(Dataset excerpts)
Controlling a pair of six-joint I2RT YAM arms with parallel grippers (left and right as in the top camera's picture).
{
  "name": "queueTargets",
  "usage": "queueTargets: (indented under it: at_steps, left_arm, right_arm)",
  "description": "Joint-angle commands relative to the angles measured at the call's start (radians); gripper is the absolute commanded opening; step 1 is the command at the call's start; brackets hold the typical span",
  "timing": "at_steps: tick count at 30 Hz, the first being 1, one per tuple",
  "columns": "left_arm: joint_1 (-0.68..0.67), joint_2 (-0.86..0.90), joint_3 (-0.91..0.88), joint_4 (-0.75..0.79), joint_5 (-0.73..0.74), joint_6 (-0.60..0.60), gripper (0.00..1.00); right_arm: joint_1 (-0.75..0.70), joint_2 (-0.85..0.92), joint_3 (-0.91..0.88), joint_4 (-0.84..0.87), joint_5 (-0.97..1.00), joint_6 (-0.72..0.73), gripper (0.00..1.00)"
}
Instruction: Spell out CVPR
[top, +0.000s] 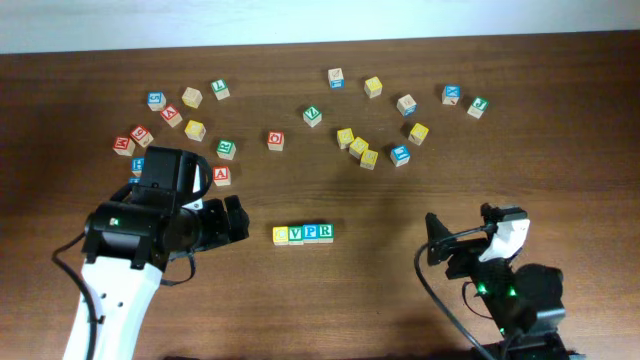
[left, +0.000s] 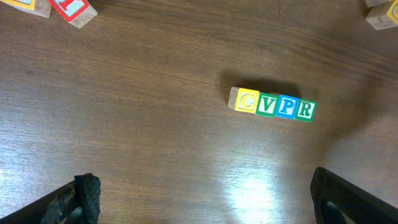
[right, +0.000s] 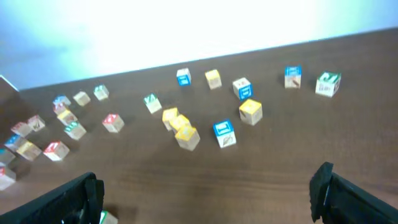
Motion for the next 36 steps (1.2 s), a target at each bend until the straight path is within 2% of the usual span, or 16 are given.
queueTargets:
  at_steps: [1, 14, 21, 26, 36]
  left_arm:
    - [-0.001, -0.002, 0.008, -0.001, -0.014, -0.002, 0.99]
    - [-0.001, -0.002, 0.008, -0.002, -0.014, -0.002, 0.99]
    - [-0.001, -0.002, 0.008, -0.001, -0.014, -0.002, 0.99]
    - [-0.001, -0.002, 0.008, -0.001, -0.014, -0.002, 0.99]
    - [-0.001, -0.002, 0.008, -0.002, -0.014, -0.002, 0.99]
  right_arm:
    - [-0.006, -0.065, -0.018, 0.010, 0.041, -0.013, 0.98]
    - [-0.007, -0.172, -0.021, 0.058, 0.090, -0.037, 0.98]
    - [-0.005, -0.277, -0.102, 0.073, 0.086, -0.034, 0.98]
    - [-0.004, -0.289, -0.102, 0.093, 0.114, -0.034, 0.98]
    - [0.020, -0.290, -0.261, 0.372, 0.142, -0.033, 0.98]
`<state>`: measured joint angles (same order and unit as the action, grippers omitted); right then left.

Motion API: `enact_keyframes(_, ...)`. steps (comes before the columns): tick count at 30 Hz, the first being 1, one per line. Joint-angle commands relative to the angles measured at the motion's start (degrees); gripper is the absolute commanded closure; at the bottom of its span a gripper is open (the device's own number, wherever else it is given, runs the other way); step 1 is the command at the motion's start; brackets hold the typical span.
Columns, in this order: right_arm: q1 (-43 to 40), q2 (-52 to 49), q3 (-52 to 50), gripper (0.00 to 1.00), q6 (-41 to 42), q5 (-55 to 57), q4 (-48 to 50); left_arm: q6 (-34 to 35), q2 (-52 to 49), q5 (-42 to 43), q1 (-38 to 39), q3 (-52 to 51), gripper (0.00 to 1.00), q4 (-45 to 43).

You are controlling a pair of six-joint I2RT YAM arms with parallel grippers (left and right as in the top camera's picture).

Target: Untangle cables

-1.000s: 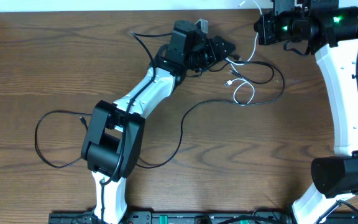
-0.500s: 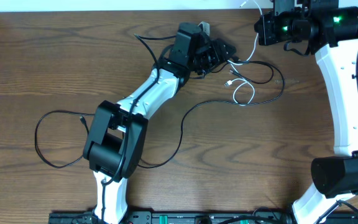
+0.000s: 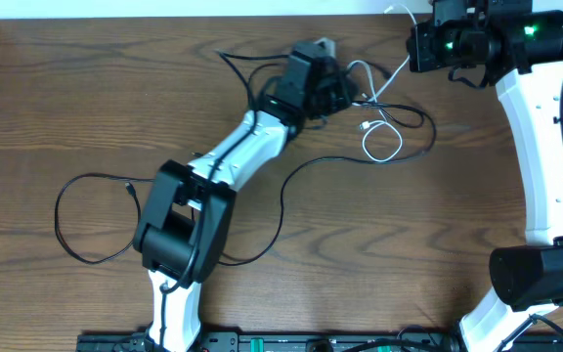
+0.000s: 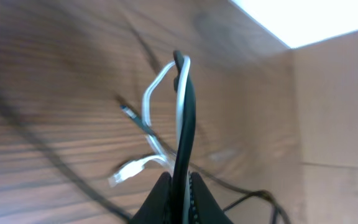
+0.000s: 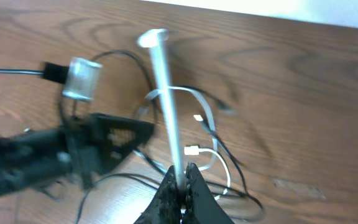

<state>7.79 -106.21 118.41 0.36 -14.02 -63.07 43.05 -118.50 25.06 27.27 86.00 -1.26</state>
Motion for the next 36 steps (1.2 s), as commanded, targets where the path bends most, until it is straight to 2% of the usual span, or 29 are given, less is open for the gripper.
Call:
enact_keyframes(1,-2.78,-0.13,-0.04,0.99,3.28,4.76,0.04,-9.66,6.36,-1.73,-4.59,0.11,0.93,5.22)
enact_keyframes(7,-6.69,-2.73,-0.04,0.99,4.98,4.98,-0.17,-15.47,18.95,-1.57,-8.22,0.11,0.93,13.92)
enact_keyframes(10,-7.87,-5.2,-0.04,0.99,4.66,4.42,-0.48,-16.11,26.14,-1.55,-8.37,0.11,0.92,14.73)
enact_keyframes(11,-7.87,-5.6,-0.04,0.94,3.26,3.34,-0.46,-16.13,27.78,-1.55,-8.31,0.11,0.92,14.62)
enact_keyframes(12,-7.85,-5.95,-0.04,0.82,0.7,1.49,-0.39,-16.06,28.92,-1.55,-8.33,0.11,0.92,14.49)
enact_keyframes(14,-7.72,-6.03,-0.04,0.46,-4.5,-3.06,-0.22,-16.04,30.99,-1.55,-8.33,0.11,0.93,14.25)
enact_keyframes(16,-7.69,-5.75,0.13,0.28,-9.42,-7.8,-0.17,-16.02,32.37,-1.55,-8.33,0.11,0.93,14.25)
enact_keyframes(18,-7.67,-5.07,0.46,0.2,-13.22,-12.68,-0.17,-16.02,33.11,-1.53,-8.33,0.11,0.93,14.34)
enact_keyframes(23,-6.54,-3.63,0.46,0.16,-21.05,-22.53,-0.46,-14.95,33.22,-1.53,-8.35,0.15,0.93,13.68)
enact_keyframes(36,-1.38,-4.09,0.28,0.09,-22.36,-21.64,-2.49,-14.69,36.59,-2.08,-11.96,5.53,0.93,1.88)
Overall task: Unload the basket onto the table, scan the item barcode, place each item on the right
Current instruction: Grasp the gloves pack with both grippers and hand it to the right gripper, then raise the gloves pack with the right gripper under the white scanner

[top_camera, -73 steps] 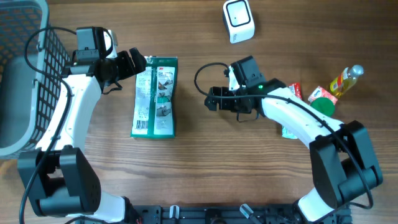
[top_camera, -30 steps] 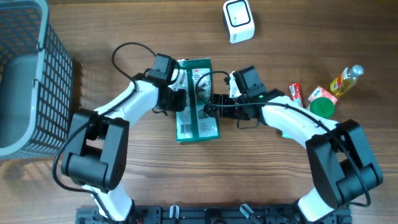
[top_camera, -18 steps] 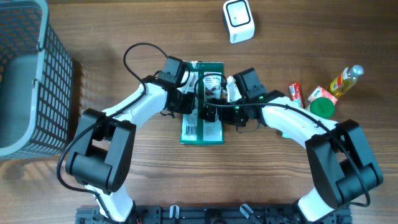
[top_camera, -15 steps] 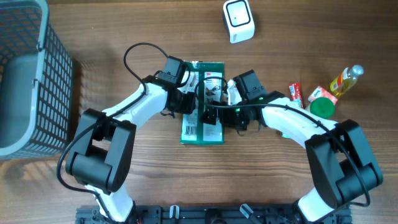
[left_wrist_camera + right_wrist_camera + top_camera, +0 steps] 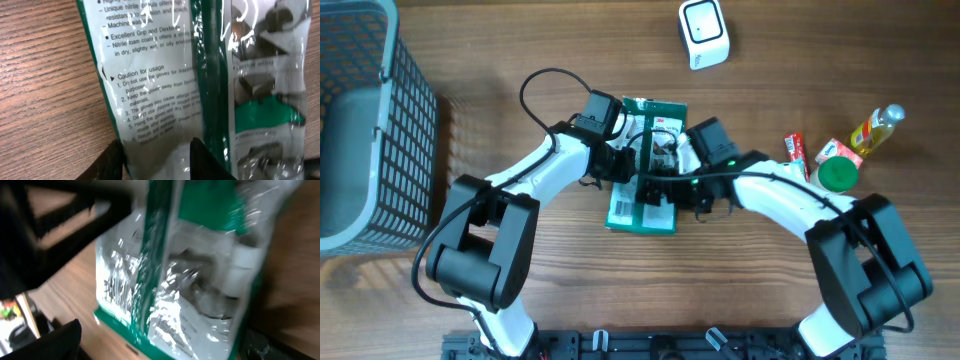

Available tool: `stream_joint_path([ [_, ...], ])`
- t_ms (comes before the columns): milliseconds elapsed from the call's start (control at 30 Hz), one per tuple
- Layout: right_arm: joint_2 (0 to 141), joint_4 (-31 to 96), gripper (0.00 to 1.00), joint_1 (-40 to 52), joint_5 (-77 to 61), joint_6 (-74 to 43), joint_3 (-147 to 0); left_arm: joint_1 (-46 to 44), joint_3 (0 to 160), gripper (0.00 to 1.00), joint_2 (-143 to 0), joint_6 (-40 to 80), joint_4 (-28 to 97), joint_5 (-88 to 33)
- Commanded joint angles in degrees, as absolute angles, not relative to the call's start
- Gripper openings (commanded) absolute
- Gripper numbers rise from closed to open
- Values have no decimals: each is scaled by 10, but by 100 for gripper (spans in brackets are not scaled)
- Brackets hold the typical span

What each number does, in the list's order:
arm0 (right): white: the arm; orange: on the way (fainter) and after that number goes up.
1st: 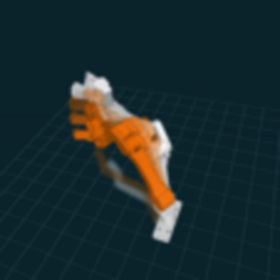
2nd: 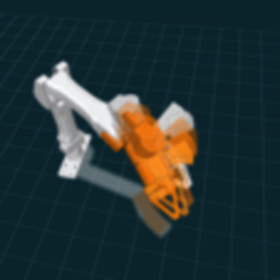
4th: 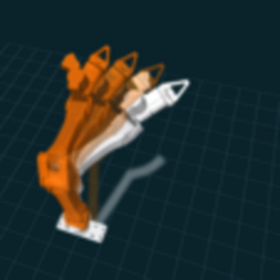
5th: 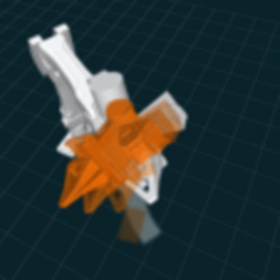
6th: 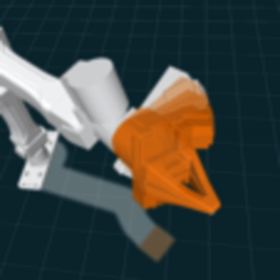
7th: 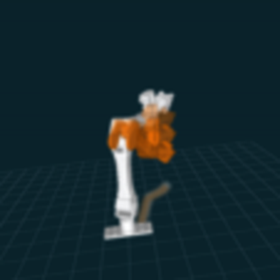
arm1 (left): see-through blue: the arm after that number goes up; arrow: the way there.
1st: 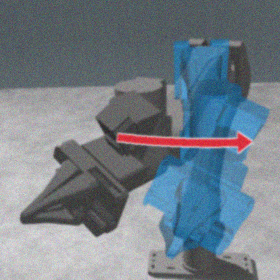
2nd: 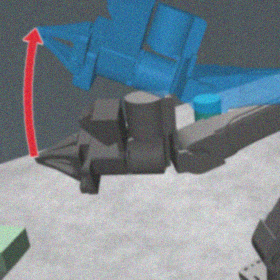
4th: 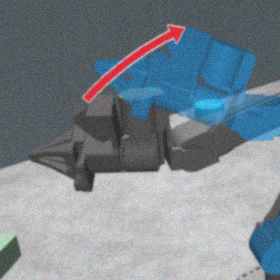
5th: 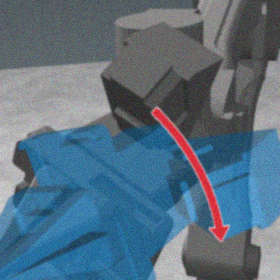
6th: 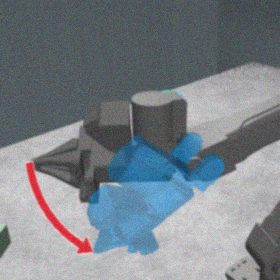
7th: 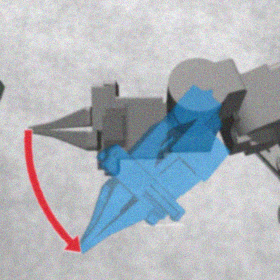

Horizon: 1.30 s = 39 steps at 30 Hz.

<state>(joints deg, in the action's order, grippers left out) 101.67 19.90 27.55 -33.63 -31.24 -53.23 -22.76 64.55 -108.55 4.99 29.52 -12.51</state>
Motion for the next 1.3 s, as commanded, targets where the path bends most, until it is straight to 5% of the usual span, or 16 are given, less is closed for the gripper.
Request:
stream_joint_path([
  [0, 1018, 200, 98, 225, -319, -276, -528, -230, 632, 31, -1110, 49, 295, -128],
  [100, 1018, 190, 95, 207, -317, -271, -528, -230, 632, 28, -1117, 49, 291, -128],
  [233, 1018, 158, 72, 207, -304, -289, -528, -230, 632, 25, -1122, 49, 289, -128],
  [400, 1018, 150, 70, 207, -298, -305, -518, -230, 632, 23, -1123, 49, 287, -128],
  [533, 1019, 105, 54, 208, -296, -328, -489, -230, 632, 23, -1123, 49, 287, -128],
  [867, 1119, -41, 48, 234, -368, -405, -461, -230, 632, 25, -1123, 49, 289, -128],
  [1267, 1140, -104, 11, 234, -376, -402, -461, -230, 632, 29, -1123, 49, 290, -128],
])
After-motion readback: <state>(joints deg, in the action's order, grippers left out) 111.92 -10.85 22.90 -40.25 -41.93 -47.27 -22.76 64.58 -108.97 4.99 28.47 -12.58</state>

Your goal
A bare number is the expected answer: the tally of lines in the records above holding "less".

Written solution
2